8 Mapping with R: Geocode and Map the British Library’s Newspaper Collection

R is great for making maps, whether for visualising historical material or doing more advanced analysis. Using an openly available list of British Library titles, with some additional coordinate information, it’s possible to very quickly make high-quality, publishable maps.

8.1 Mapping with ggplot2 and mapdata

8.1.1 A map of British Newspapers by City

With R and ggplot2, it’s possible to quickly map and understand the geographic coverage of the newspapers held by the British Library.

To do this we’ll need three elements:

A background map of the UK and Ireland
A count of the total titles for each city
A list of coordinates for each place mentioned in the title list.

8.2 Drawing a background map. `

The first thing needed, is a background back of the UK, to which points, sized by number of titles, will be added.

The plotting library ggplot2, which is part of the tidyverse package, contains a function called map_data() which turns data from the maps library into a dataframe. The usual functions of ggplot2 can then be used to draw a map. First you’ll need to install the maps package using install.packages(). This package contains the actual data which can then be called with the ggplot2 function map_data().
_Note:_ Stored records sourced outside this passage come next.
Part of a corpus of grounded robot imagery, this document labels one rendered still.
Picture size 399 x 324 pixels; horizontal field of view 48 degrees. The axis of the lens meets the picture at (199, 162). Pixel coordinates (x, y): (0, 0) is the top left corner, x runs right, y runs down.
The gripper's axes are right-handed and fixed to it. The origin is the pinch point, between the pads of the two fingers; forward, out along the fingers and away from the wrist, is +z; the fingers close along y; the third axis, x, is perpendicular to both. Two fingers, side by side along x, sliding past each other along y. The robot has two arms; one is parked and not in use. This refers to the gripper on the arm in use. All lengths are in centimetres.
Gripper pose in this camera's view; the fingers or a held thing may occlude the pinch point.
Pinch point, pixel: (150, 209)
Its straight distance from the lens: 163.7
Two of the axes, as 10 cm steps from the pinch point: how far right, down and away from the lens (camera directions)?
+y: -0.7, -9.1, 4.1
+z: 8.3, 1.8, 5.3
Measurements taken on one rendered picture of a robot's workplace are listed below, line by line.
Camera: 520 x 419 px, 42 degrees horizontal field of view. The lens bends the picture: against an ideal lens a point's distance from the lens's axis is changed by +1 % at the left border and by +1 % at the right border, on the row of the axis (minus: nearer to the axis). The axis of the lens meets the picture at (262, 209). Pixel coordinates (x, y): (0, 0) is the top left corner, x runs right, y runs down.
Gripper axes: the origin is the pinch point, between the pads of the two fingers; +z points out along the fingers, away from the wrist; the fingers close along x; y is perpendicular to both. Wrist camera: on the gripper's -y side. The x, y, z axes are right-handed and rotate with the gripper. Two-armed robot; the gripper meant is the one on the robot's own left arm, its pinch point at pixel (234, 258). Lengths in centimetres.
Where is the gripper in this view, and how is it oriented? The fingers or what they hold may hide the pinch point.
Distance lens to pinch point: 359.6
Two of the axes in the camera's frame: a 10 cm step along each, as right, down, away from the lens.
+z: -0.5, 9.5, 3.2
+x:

Next load ggplot2 and the maps library

library(ggplot2)
library(maps)

First create a dataframe called ‘worldmap’ with a function called map_data(). map_data() takes an argument with the name of the map you want to load, in inverted commas. Some of the choices are ‘world’, ‘usa’, ‘france’, ‘italy’. We’ll use the ‘world’ map.

worldmap = map_data('world')

Take a look at the dataframe we’ve created:

knitr::kable(head(worldmap, 20))

	long	lat	group	order	region	subregion
1	-69.89912	12.45200	1	1	Aruba	NA
2	-69.89571	12.42300	1	2	Aruba	NA
3	-69.94219	12.43853	1	3	Aruba	NA
4	-70.00415	12.50049	1	4	Aruba	NA
5	-70.06612	12.54697	1	5	Aruba	NA
6	-70.05088	12.59707	1	6	Aruba	NA
7	-70.03511	12.61411	1	7	Aruba	NA
8	-69.97314	12.56763	1	8	Aruba	NA
9	-69.91181	12.48047	1	9	Aruba	NA
10	-69.89912	12.45200	1	10	Aruba	NA
12	74.89131	37.23164	2	12	Afghanistan	NA
13	74.84023	37.22505	2	13	Afghanistan	NA
14	74.76738	37.24917	2	14	Afghanistan	NA
15	74.73896	37.28564	2	15	Afghanistan	NA
16	74.72666	37.29072	2	16	Afghanistan	NA
17	74.66895	37.26670	2	17	Afghanistan	NA
18	74.55899	37.23662	2	18	Afghanistan	NA
19	74.37217	37.15771	2	19	Afghanistan	NA
20	74.37617	37.13735	2	20	Afghanistan	NA
21	74.49796	37.05722	2	21	Afghanistan	NA

It’s a big table with about 100,000 rows. Each row has a latitude and longitude, and a group. Each region and sub-region in the dataframe has its own group number. We’ll use a function geom_polygon which tells ggplot to draw a polygon (a bunch of connected lines) for each group, and display it.

With the aes(), x tells ggplot2 the longitude of each point, y the latitude, and group makes sure the polygons are grouped together correctly.

ggplot() + 
  geom_polygon(data = worldmap, 
                        aes(x = long, y = lat, group = group))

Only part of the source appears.